La Política Agrícola Común debe ser más simple: un dictamen del CESE

Destacamos este mes que el Comité Económico y Social Europeo ha aprobado un dictamen en fecha reciente (2016/C 071/02) en el que reconoce que la Comisión Europea considera prioritario simplificar en profundidad la aplicación de la política agrícola común (PAC).

Señala que se propone para ello la simplificación de determinados actos de la Comisión, de manera que la legislación de la UE sea más fácil de comprender y de aplicar sobre el terreno. No es difícil estar de acuerdo con tan sensata reflexión.

Entiende que procede aumentar la transparencia y reforzar la seguridad jurídica (criterio capital sobre el que volveremos más adelante), así como reducir la carga administrativa innecesaria y los costes asociados –entre otros- para los agricultores, organizaciones de productores y Administraciones nacionales. Se trata, en definitiva, de hacer más sencilla la normativa aplicable a todos los eslabones de la cadena alimentaria en su fase inicial.

Sin embargo, no dejar de darse cuenta de lo complejo de la tarea, puesto que las inspecciones y las posibles sanciones han de ser proporcionadas a la cantidad de dinero recibida por el beneficiario, las razones del incumplimiento y la voluntad de adoptar medidas correctoras. No resulta ello fácil cuando se trata de gestionar un presupuesto que el mismo documento da cuenta de que asciende a 408.000 millones de euros para el período 2014-2020, el cual representa el 38 % del total del presupuesto UE, en el que la carga burocrática ha aumentado en un 15 – 20 %.

El informe quiere dejar claro que simplificar la PAC no es desmantelarla y que ya se han dado significativos pasos en esa línea simplificadora: la reducción de las organizaciones comunes de mercado de 21 a una única OCM (lo que supuso derogar más de mil regulaciones sectoriales), la reducción o supresión de regímenes especiales o la reducción de requisitos para las importaciones son hitos en ese camino.

Se trata de simplificar sin perder de vista los objetivos de la PAC y sin amenazar el empleo creado en estos años. Las propuestas de modificación giran en torno a dos categorías: reducción de la burocracia para los agricultores y mantenimiento de medidas de protección para conseguir los denominados “objetivos de ecologización”.

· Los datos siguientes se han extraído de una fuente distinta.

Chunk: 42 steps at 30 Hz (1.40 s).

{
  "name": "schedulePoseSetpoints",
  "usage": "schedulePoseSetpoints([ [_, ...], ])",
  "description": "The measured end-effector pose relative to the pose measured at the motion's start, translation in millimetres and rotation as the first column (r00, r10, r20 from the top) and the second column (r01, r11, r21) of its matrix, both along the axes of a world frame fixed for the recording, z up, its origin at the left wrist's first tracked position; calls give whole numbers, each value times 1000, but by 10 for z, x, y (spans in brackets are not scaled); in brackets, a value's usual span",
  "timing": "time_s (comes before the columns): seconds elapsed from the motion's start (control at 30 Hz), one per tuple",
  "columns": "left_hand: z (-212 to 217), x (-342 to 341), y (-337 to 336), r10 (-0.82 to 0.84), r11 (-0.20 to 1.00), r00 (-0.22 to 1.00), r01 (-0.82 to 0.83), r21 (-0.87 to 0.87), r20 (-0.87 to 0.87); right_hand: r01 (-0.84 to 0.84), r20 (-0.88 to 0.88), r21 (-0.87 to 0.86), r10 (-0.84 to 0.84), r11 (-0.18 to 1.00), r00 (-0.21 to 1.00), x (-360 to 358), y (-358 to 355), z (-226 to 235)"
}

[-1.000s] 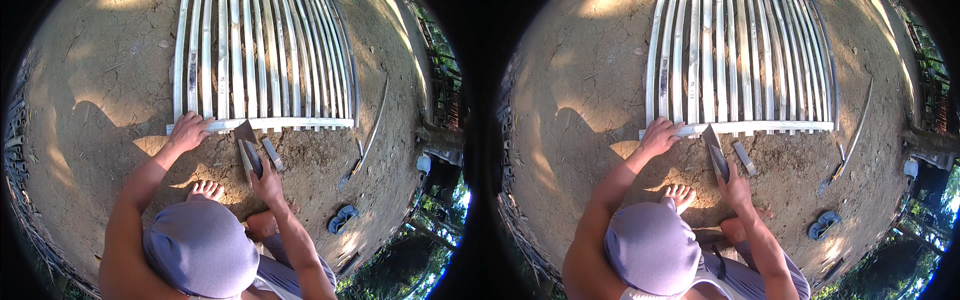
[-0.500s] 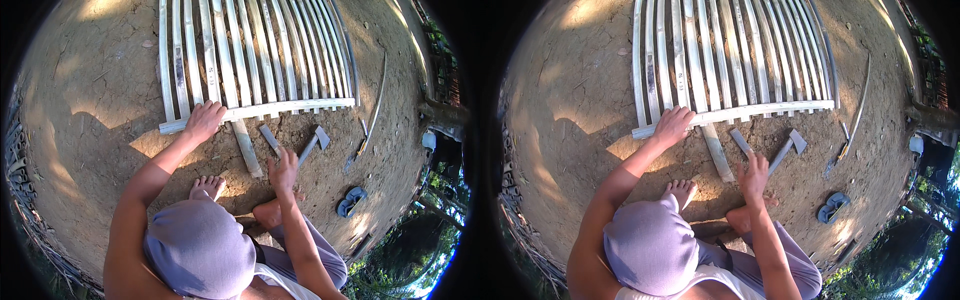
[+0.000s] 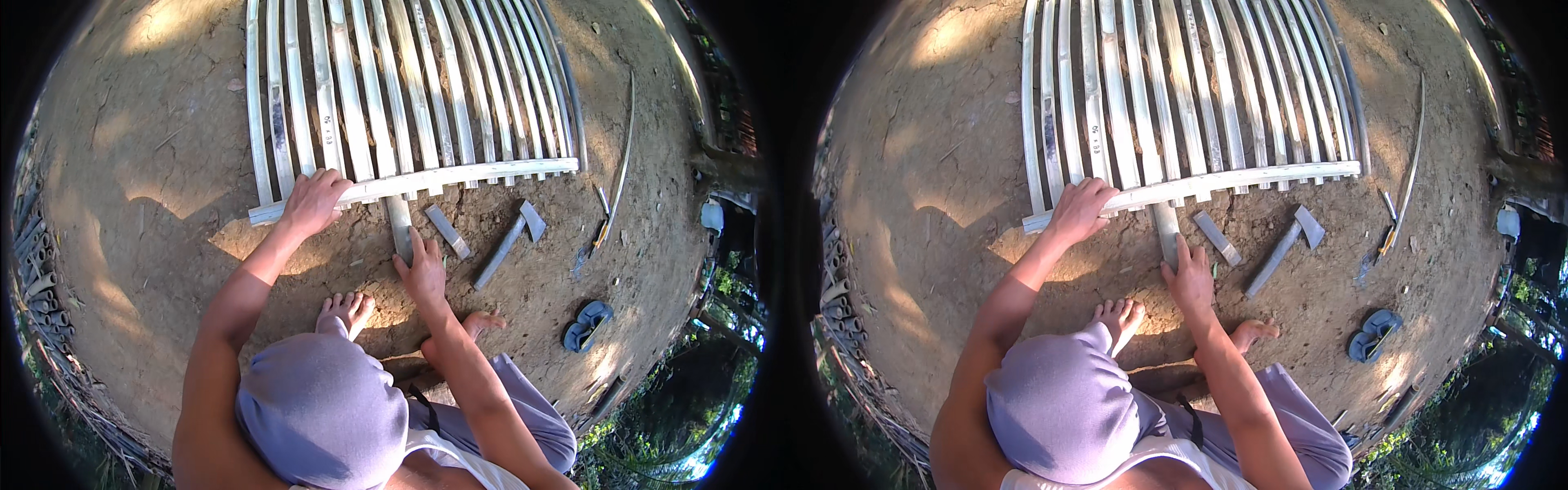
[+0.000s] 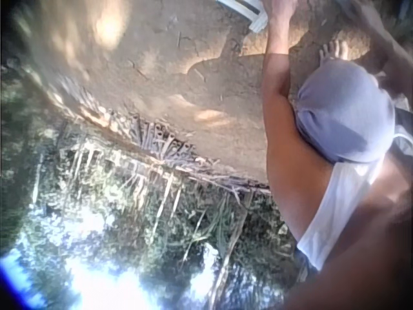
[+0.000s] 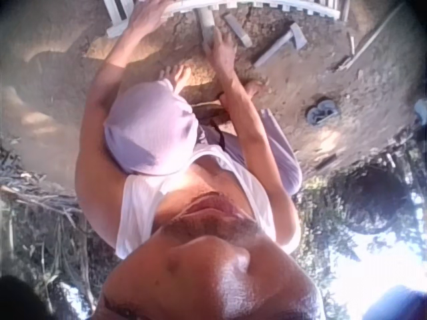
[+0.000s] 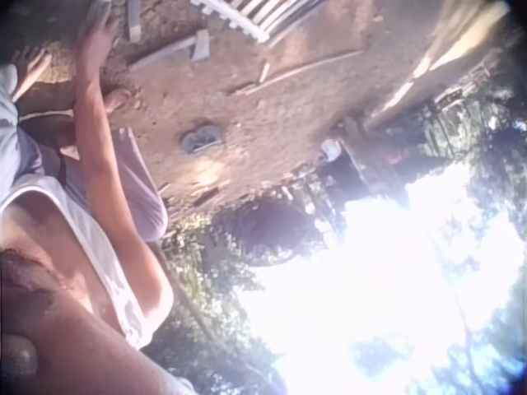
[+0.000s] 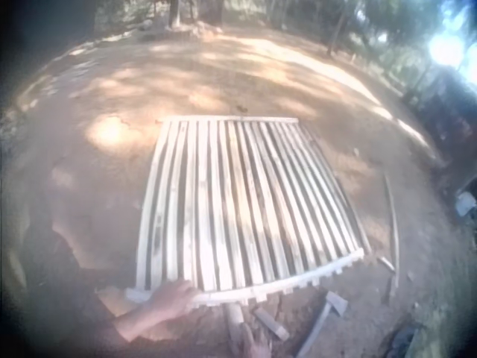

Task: The person constructs a bamboo panel by hammering cross-slats into a main frame using an axe as a mallet and flipping the assembly to check the fit.

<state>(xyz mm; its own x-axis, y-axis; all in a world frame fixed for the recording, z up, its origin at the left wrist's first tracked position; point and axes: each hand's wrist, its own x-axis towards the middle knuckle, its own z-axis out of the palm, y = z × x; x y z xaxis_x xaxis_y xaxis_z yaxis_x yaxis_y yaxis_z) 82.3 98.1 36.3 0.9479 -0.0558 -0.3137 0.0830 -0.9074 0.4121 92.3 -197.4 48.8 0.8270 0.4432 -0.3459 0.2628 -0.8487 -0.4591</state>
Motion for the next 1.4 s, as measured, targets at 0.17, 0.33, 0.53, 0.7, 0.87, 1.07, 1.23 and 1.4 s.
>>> schedulePoseSetpoints([
  [0.17, -158, -184, -4, 9, 1000, 995, -10, 10, 104, 127, 278, -153, -80, 980, 957, 66, -273, 161],
  [0.33, -148, -129, -86, 17, 999, 995, -12, -45, 102, 588, 442, -260, -446, 766, 778, 436, -1146, 12],
  [0.53, -102, -62, -152, 29, 997, 998, -26, -70, 49, 886, -351, 129, -815, 446, 461, 904, -1483, -5],
  [0.7, -72, -32, -182, 85, 993, 994, -89, -73, -64, 907, -638, 282, -645, 313, 421, 968, -967, 738],
  [0.87, -50, -58, -274, 158, 987, 982, -160, -11, -106, 456, -475, 293, -286, 840, 832, 1165, -92, 1620],
  [1.07, -2, -66, -338, 164, 986, 986, -165, -24, -12, -222, -65, 10, 222, 975, 973, 1399, 728, 1481],
  [1.23, -103, -70, -388, 161, 987, 987, -161, 25, 10, -511, -432, -314, 359, 800, 827, 1765, 742, 1582],
  [1.4, -9, -156, -306, 197, 980, 979, -197, -6, -60, -272, -168, -118, 251, 955, 953, 1480, 923, 1724],
])
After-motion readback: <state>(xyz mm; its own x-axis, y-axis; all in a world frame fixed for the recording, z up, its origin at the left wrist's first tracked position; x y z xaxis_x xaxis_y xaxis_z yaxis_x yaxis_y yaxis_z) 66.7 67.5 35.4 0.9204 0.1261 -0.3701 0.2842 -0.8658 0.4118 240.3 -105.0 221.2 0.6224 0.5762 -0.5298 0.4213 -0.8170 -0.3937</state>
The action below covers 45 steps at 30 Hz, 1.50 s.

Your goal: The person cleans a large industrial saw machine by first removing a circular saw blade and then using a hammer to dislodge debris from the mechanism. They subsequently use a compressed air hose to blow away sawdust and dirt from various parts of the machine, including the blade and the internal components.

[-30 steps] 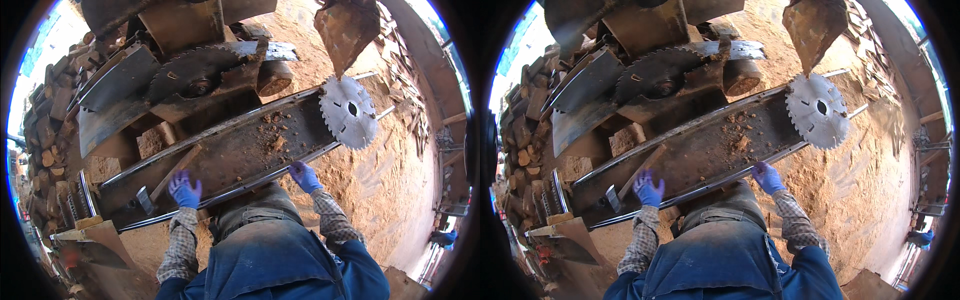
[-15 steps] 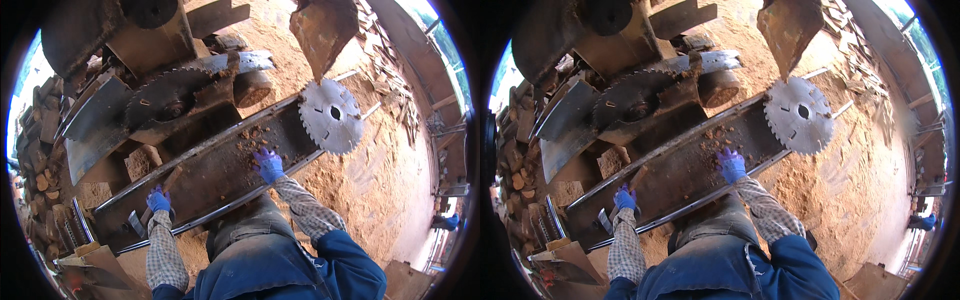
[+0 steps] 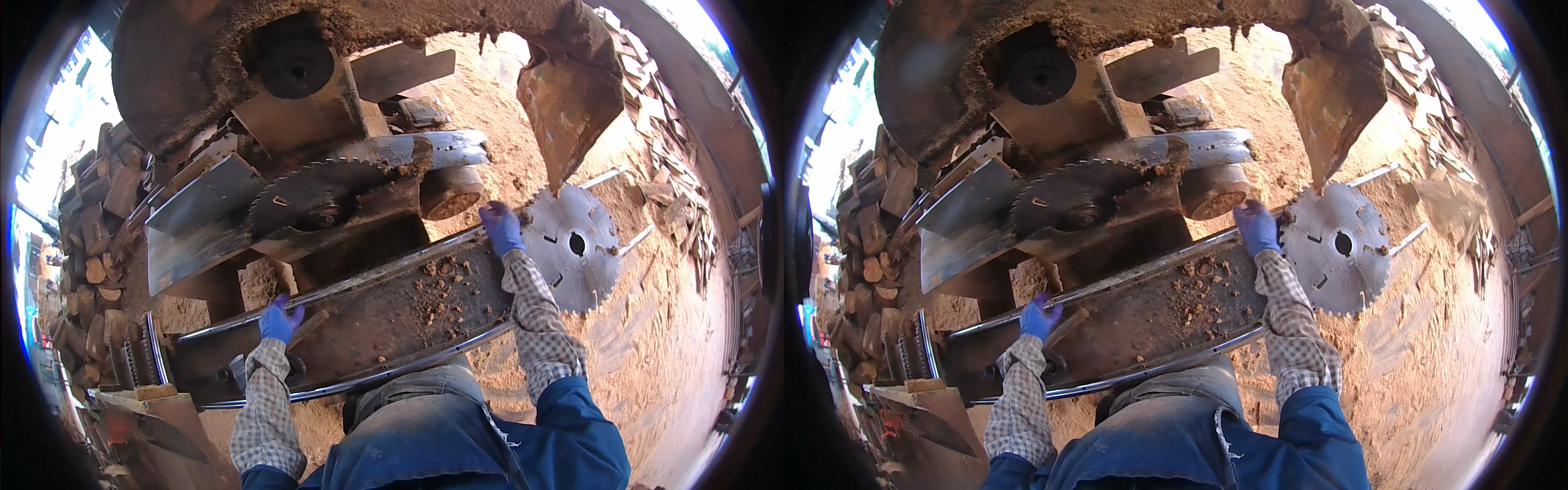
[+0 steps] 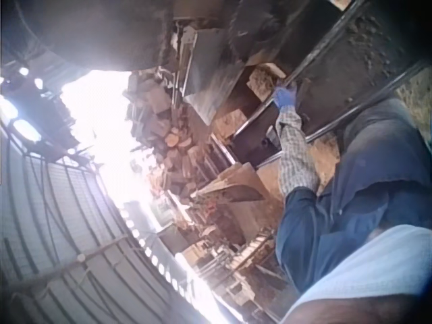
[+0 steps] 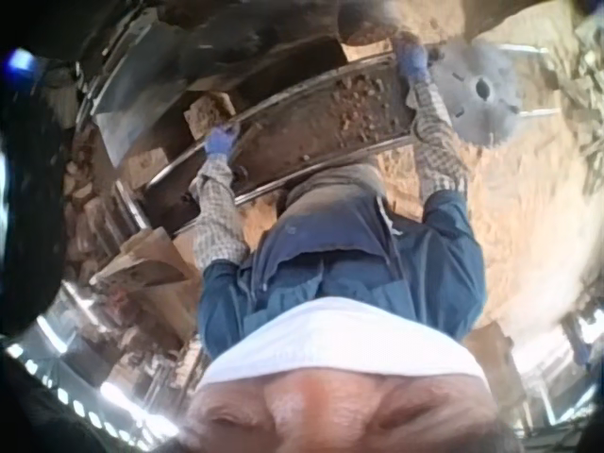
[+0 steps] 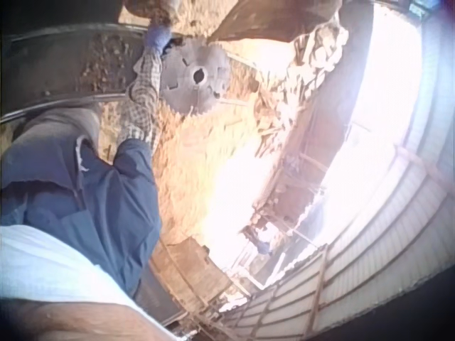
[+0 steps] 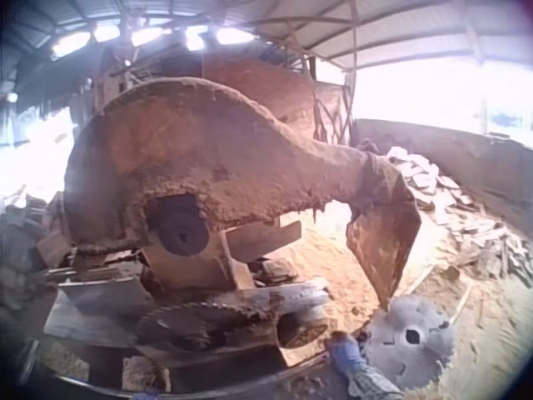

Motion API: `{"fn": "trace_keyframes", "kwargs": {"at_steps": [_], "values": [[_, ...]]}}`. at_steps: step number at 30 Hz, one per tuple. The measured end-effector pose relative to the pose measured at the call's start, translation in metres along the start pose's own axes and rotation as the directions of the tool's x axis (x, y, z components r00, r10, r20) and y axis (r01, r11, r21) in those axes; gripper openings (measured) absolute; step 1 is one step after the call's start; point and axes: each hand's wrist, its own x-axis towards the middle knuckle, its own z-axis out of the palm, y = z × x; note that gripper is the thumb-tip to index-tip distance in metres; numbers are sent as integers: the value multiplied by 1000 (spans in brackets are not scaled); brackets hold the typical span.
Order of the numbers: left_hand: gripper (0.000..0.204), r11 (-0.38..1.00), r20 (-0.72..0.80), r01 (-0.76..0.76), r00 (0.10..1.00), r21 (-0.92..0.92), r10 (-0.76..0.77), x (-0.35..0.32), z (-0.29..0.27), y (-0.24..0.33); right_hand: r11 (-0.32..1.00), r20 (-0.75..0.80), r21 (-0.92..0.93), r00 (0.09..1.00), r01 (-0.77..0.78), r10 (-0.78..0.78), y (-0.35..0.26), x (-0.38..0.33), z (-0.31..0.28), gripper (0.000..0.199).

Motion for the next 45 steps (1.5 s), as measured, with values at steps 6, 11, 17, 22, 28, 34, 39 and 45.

Reconociendo la importancia de las inspecciones (pese a que someten al agricultor, se dice literalmente, “a un gran sufrimiento psicológico”) se trata de racionalizar su realización, llamando la atención de los Estados sobre la necesidad de brindar a los agricultores información suficiente.

También parece que se va a actuar nuevamente sobre la compleja figura del “agricultor activo”, cuyo marco regulador no resulta satisfactorio en la actualidad. Nuevamente –y es una atención constante, que no termina de ser definitivamente óptima- se destinarán medidas a los agricultores jóvenes, que tienen importantes dificultades para acceder a ese régimen.

El documento no deja de enfatizar el extremo de que el actual proceso legislativo (Reglamento del Consejo acompañado de actos delegados y de actos de ejecución) es muy complejo y difícil de entender para los ciudadanos. Es por ello que igualmente convendría realizar un estudio sobre la manera de simplificar este sistema.

En resumen, una nueva PAC (la que debe arrancar a partir del 2020) requiere un complejo pero no necesariamente abrumador cuerpo normativo. Conseguir que sea eficaz en sus objetivos igualmente postulará que sea eficiente en el manejo de medios y, sobre todo, en su accesibilidad y comprensión por parte de sus primeros destinatarios, asegurando –junto a los demás fines de la Unión Europea- la consecución de la seguridad jurídica, la cual padece ordinariamente ante la abundancia de normas.